● Exercise aim:
Print the data again, exactly.

··········

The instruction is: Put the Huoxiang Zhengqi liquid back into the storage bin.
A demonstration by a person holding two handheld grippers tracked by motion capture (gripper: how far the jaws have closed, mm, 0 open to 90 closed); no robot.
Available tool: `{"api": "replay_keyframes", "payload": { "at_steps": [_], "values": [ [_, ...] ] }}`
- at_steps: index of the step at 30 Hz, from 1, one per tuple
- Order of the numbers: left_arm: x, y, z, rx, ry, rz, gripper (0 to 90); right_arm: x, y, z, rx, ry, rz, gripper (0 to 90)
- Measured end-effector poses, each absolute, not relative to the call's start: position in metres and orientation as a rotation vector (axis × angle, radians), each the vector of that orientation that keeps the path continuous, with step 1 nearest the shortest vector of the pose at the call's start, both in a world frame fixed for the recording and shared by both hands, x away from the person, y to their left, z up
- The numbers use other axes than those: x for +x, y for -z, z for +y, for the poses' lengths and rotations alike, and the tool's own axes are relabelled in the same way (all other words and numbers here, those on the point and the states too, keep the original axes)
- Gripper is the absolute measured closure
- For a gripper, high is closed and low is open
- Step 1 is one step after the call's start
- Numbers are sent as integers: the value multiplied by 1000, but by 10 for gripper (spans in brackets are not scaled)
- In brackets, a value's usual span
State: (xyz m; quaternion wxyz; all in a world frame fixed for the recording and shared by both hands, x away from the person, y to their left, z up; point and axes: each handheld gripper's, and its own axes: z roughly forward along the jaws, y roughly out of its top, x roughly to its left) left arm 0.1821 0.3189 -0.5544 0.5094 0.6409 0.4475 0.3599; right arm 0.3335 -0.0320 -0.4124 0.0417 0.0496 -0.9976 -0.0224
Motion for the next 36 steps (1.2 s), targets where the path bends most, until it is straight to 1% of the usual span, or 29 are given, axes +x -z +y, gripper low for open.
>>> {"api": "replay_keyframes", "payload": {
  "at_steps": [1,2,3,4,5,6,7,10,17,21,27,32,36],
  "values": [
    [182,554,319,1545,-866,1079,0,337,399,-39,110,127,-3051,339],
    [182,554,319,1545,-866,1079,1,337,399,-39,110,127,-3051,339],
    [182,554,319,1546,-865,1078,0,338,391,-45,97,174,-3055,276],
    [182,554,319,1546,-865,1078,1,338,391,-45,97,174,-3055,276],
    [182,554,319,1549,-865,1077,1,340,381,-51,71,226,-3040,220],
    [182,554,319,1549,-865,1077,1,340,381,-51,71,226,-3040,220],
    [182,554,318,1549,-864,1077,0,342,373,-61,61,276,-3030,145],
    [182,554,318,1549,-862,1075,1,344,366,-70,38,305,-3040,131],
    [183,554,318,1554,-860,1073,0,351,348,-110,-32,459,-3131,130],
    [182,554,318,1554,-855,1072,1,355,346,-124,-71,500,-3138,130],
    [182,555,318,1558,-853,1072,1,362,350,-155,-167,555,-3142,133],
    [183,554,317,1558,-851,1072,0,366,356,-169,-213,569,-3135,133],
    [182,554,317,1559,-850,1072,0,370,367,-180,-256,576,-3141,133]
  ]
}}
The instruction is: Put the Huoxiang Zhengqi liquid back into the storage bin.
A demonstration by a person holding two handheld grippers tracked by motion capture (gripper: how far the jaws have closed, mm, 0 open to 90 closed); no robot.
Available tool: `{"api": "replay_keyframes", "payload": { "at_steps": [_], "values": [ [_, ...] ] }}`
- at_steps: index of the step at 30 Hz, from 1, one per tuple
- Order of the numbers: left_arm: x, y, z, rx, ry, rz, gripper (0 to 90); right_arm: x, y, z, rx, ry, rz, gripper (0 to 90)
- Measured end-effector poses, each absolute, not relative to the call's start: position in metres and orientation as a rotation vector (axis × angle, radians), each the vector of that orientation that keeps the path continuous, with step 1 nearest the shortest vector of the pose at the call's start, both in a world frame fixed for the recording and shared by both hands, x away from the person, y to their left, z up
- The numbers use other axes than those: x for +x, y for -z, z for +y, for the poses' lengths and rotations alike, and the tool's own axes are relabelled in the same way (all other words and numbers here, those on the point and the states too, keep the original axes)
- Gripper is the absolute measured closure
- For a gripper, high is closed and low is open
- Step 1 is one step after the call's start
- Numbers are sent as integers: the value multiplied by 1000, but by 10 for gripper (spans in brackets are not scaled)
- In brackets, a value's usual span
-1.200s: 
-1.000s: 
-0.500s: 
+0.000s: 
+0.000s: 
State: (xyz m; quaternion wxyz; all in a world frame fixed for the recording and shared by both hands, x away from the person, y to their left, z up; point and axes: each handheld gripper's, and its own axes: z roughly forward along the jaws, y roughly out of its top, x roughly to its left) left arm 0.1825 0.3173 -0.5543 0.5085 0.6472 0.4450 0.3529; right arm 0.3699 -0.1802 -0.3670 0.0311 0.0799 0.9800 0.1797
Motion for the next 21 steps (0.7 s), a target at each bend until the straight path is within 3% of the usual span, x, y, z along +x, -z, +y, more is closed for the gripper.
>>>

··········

● Answer to the problem:
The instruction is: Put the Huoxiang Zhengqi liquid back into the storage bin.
A demonstration by a person holding two handheld grippers tracked by motion capture (gripper: how far the jaws have closed, mm, 0 open to 90 closed); no robot.
Available tool: `{"api": "replay_keyframes", "payload": { "at_steps": [_], "values": [ [_, ...] ] }}`
- at_steps: index of the step at 30 Hz, from 1, one per tuple
- Order of the numbers: left_arm: x, y, z, rx, ry, rz, gripper (0 to 90); right_arm: x, y, z, rx, ry, rz, gripper (0 to 90)
- Measured end-effector poses, each absolute, not relative to the call's start: position in metres and orientation as a rotation vector (axis × angle, radians), each the vector of that orientation that keeps the path continuous, with step 1 nearest the shortest vector of the pose at the call's start, both in a world frame fixed for the recording and shared by both hands, x away from the person, y to their left, z up
- The numbers use other axes than those: x for +x, y for -z, z for +y, for the poses' lengths and rotations alike, and the tool's own axes are relabelled in the same way (all other words and numbers here, those on the point and the states too, keep the original axes)
- Gripper is the absolute measured closure
- For a gripper, high is closed and low is open
- Step 1 is one step after the call's start
- Numbers are sent as integers: the value multiplied by 1000, but by 10 for gripper (spans in brackets are not scaled)
- In brackets, a value's usual span
State: (xyz m; quaternion wxyz; all in a world frame fixed for the recording and shared by both hands, x away from the person, y to their left, z up; point and axes: each handheld gripper's, and its own axes: z roughly forward along the jaws, y roughly out of its top, x roughly to its left) left arm 0.1821 0.3189 -0.5544 0.5094 0.6409 0.4475 0.3599; right arm 0.3335 -0.0320 -0.4124 0.0417 0.0496 -0.9976 -0.0224
Motion for the next 36 steps (1.2 s), targets where the path bends most, until it is straight to 1% of the usual span, or 29 are given, axes +x -z +y, gripper low for open.
>>> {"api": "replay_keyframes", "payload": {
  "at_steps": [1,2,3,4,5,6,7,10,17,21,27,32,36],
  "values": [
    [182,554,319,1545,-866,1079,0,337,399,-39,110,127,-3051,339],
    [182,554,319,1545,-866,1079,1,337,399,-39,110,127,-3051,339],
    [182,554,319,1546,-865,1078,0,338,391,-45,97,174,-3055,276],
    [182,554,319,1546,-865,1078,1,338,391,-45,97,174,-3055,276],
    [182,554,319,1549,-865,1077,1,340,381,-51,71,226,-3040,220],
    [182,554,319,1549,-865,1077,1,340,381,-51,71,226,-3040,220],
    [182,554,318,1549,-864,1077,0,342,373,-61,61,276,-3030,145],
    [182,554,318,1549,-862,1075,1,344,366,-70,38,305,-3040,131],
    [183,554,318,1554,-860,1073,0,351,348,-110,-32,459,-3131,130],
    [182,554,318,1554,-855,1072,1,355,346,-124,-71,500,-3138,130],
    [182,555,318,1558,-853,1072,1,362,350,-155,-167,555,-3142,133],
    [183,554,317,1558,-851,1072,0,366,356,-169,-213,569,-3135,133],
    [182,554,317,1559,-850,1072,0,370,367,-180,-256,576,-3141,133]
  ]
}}
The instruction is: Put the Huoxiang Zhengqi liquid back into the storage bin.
A demonstration by a person holding two handheld grippers tracked by motion capture (gripper: how far the jaws have closed, mm, 0 open to 90 closed); no robot.
Available tool: `{"api": "replay_keyframes", "payload": { "at_steps": [_], "values": [ [_, ...] ] }}`
- at_steps: index of the step at 30 Hz, from 1, one per tuple
- Order of the numbers: left_arm: x, y, z, rx, ry, rz, gripper (0 to 90); right_arm: x, y, z, rx, ry, rz, gripper (0 to 90)
- Measured end-effector poses, each absolute, not relative to the call's start: position in metres and orientation as a rotation vector (axis × angle, radians), each the vector of that orientation that keeps the path continuous, with step 1 nearest the shortest vector of the pose at the call's start, both in a world frame fixed for the recording and shared by both hands, x away from the person, y to their left, z up
- The numbers use other axes than those: x for +x, y for -z, z for +y, for the poses' lengths and rotations alike, and the tool's own axes are relabelled in the same way (all other words and numbers here, those on the point and the states too, keep the original axes)
- Gripper is the absolute measured closure
- For a gripper, high is closed and low is open
- Step 1 is one step after the call's start
- Numbers are sent as integers: the value multiplied by 1000, but by 10 for gripper (spans in brackets are not scaled)
- In brackets, a value's usual span
-1.200s: 
-1.000s: 
-0.500s: 
+0.000s: 
+0.000s: 
State: (xyz m; quaternion wxyz; all in a world frame fixed for the recording and shared by both hands, x away from the person, y to their left, z up; point and axes: each handheld gripper's, and its own axes: z roughly forward along the jaws, y roughly out of its top, x roughly to its left) left arm 0.1825 0.3173 -0.5543 0.5085 0.6472 0.4450 0.3529; right arm 0.3699 -0.1802 -0.3670 0.0311 0.0799 0.9800 0.1797
Motion for the next 21 steps (0.7 s), a target at each bend until the straight path is within 3% of the usual span, x, y, z along +x, -z, +y, more is closed for the gripper.
>>>

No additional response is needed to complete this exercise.